Stored data
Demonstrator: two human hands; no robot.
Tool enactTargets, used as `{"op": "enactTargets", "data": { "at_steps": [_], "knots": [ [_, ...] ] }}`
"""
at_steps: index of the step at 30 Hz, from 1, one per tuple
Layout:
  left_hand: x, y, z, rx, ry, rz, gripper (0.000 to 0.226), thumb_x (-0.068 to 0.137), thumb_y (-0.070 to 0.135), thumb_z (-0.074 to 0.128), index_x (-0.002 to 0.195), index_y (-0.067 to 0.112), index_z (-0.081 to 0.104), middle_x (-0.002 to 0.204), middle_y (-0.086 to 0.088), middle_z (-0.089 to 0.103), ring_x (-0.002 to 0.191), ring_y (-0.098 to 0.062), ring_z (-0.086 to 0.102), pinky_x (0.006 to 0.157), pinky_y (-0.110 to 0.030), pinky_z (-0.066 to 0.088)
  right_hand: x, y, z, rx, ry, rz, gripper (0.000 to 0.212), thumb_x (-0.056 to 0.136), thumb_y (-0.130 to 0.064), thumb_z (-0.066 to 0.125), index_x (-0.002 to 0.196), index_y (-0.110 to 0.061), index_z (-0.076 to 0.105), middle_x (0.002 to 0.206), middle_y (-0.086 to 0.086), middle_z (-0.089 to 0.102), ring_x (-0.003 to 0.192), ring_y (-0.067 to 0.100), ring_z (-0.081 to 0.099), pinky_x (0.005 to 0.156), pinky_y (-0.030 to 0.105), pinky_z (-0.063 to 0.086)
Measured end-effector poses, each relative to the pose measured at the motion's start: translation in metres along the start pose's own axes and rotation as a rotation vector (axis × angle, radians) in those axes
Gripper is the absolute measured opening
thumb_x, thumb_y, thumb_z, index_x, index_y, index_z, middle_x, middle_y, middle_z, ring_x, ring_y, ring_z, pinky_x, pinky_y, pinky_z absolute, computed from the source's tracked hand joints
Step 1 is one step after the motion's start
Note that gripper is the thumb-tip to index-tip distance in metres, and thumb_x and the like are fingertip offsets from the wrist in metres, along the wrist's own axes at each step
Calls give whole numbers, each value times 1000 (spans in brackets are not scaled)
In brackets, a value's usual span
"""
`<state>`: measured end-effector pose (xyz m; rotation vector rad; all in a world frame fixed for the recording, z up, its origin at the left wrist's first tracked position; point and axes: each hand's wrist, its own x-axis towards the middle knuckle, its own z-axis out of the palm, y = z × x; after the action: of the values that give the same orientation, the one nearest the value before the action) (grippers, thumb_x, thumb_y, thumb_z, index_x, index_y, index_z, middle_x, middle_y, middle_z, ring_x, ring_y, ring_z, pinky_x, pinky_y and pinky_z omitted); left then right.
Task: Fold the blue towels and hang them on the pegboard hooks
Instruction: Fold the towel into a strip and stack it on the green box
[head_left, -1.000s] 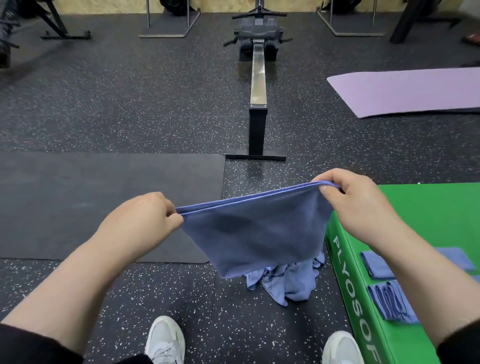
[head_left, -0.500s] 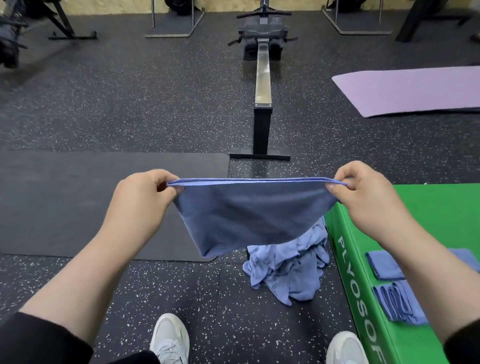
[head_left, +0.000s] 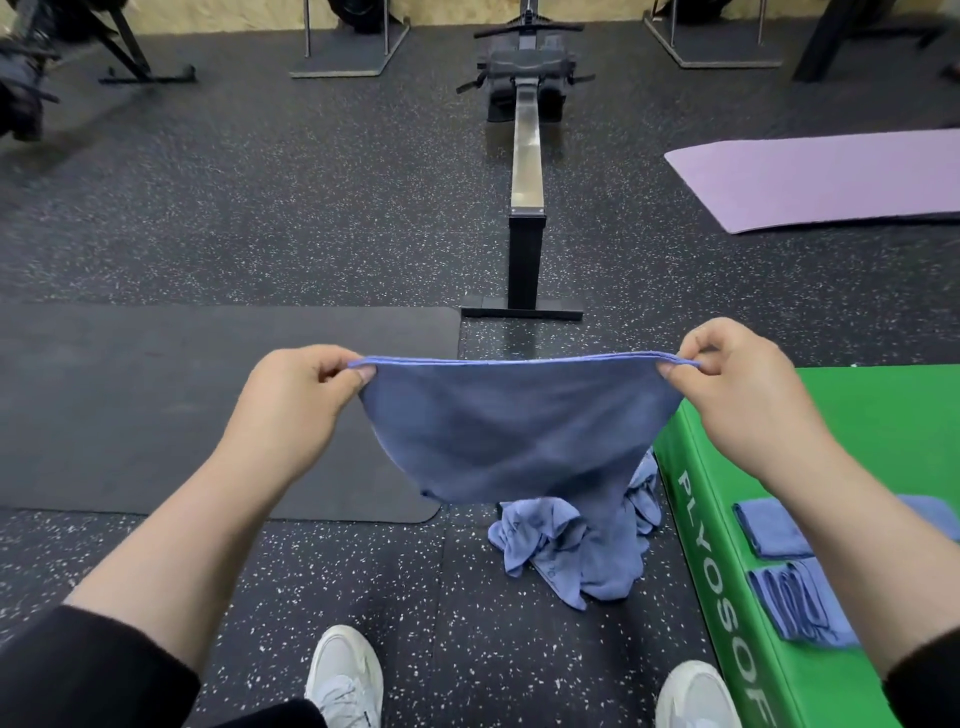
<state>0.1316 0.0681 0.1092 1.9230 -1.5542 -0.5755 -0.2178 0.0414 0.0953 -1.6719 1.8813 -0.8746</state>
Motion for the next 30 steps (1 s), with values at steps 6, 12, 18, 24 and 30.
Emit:
{"op": "enactTargets", "data": {
  "at_steps": [6, 12, 18, 24, 30],
  "knots": [
    [2, -1, 2, -200, -32, -11, 18, 96, 30, 64, 83, 23, 73, 71, 14, 70, 65, -12, 60, 72, -31, 51, 3, 2, 0, -48, -36, 14, 21, 92, -24, 70, 79, -20, 53, 63, 0, 60, 49, 15, 42, 53, 30, 29],
    [-2, 17, 8, -387, -44, 61, 21, 103, 22, 54, 93, 20, 72, 87, -4, 75, 79, -14, 67, 93, -51, 57, 7, 7, 4, -88, -78, 40, 22, 91, -22, 71, 78, -19, 53, 59, -1, 57, 48, 15, 40, 52, 30, 28],
    [-8, 42, 22, -309, -140, 198, 15, 100, 28, 60, 90, 23, 71, 81, -7, 71, 71, -8, 54, 72, -35, 45, -2, -11, 18, -152, -283, -52, 51, 80, -40, 82, 120, -32, 52, 125, -17, 55, 114, 10, 58, 101, 33, 44],
    [-17, 68, 41, -168, -283, 341, 10, 96, 29, 66, 90, 27, 73, 75, 14, 70, 68, 5, 55, 68, -18, 42, -20, -59, 47, 193, -553, -274, 40, 82, -34, 81, 119, -27, 67, 116, -16, 70, 110, -1, 63, 102, 26, 47],
    [-13, 61, 39, -373, -303, 245, 13, 92, 35, 71, 90, 23, 67, 74, 0, 71, 68, -6, 55, 68, -32, 46, -17, -72, 54, 318, -482, -349, 40, 83, -41, 67, 86, -2, 64, 74, 1, 55, 72, 9, 45, 66, 44, 43]
  ]
}}
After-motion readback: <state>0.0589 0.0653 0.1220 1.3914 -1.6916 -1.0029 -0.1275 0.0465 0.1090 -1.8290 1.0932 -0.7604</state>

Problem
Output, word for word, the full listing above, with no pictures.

Result of this exercise
Demonstrator: two human hands; no robot.
Tool enactTargets, used as `{"op": "enactTargets", "data": { "at_steps": [_], "knots": [ [_, ...] ] }}`
"""
at_steps: index of the step at 30 Hz, from 1, one per tuple
Layout:
  left_hand: x, y, z, rx, ry, rz, gripper (0.000 to 0.226), thumb_x (-0.068 to 0.137), thumb_y (-0.070 to 0.135), thumb_z (-0.074 to 0.128), index_x (-0.002 to 0.195), index_y (-0.067 to 0.112), index_z (-0.081 to 0.104), middle_x (-0.002 to 0.204), middle_y (-0.086 to 0.088), middle_z (-0.089 to 0.103), ring_x (-0.002 to 0.191), ring_y (-0.098 to 0.062), ring_z (-0.086 to 0.102), pinky_x (0.006 to 0.157), pinky_y (-0.110 to 0.030), pinky_z (-0.066 to 0.088)
  right_hand: x, y, z, rx, ry, rz, gripper (0.000 to 0.212), thumb_x (-0.056 to 0.136), thumb_y (-0.130 to 0.064), thumb_z (-0.066 to 0.125), index_x (-0.002 to 0.196), index_y (-0.110 to 0.061), index_z (-0.076 to 0.105), middle_x (0.002 to 0.206), middle_y (-0.086 to 0.086), middle_z (-0.089 to 0.102), ring_x (-0.003 to 0.192), ring_y (-0.067 to 0.100), ring_z (-0.081 to 0.099), pinky_x (0.005 to 0.156), pinky_y (-0.030 to 0.105), pinky_z (-0.063 to 0.086)
Measured end-effector poses, each relative to the pose measured at the motion's start: translation in metres along the start pose's own axes and rotation as a rotation vector (axis × angle, radians) in those axes
Gripper is the absolute measured opening
thumb_x, thumb_y, thumb_z, index_x, index_y, index_z, middle_x, middle_y, middle_z, ring_x, ring_y, ring_z, pinky_x, pinky_y, pinky_z absolute, computed from the source's tracked hand joints
Step 1 is one step after the motion's start
Note that gripper is the thumb-tip to index-tip distance in metres, and thumb_x and the like are fingertip offsets from the wrist in metres, along the wrist's own axes at each step
Calls give whole numbers, each value times 1000 (spans in brackets are not scaled)
In brackets, a value's usual span
"""
`<state>`: measured end-effector pose (xyz m; rotation vector rad; all in a world frame fixed for the recording, z up, its origin at the left wrist's first tracked position; point and axes: each hand's wrist, its own x-axis towards the middle knuckle, its own z-axis out of the palm, y = z × x; after the action: of the values that give the same orientation, the one nearest the value before the action) (grippers, thumb_x, thumb_y, thumb_z, index_x, index_y, index_z, middle_x, middle_y, middle_z, ring_x, ring_y, ring_z, pinky_x, pinky_y and pinky_z omitted); left then right.
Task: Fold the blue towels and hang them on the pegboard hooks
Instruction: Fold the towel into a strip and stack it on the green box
[head_left, -1.000s] 
[head_left, -0.500s] 
[head_left, +0.000s] 
<state>0.1316 0.0681 0.1092 1.9230 -1.5542 -0.5755 -0.2178 0.0414 0.0953 -1.6719 1.8813 -0.8746</state>
Motion for the next 30 steps (1 s), with values at steps 6, 12, 18, 24 and 30.
Emit:
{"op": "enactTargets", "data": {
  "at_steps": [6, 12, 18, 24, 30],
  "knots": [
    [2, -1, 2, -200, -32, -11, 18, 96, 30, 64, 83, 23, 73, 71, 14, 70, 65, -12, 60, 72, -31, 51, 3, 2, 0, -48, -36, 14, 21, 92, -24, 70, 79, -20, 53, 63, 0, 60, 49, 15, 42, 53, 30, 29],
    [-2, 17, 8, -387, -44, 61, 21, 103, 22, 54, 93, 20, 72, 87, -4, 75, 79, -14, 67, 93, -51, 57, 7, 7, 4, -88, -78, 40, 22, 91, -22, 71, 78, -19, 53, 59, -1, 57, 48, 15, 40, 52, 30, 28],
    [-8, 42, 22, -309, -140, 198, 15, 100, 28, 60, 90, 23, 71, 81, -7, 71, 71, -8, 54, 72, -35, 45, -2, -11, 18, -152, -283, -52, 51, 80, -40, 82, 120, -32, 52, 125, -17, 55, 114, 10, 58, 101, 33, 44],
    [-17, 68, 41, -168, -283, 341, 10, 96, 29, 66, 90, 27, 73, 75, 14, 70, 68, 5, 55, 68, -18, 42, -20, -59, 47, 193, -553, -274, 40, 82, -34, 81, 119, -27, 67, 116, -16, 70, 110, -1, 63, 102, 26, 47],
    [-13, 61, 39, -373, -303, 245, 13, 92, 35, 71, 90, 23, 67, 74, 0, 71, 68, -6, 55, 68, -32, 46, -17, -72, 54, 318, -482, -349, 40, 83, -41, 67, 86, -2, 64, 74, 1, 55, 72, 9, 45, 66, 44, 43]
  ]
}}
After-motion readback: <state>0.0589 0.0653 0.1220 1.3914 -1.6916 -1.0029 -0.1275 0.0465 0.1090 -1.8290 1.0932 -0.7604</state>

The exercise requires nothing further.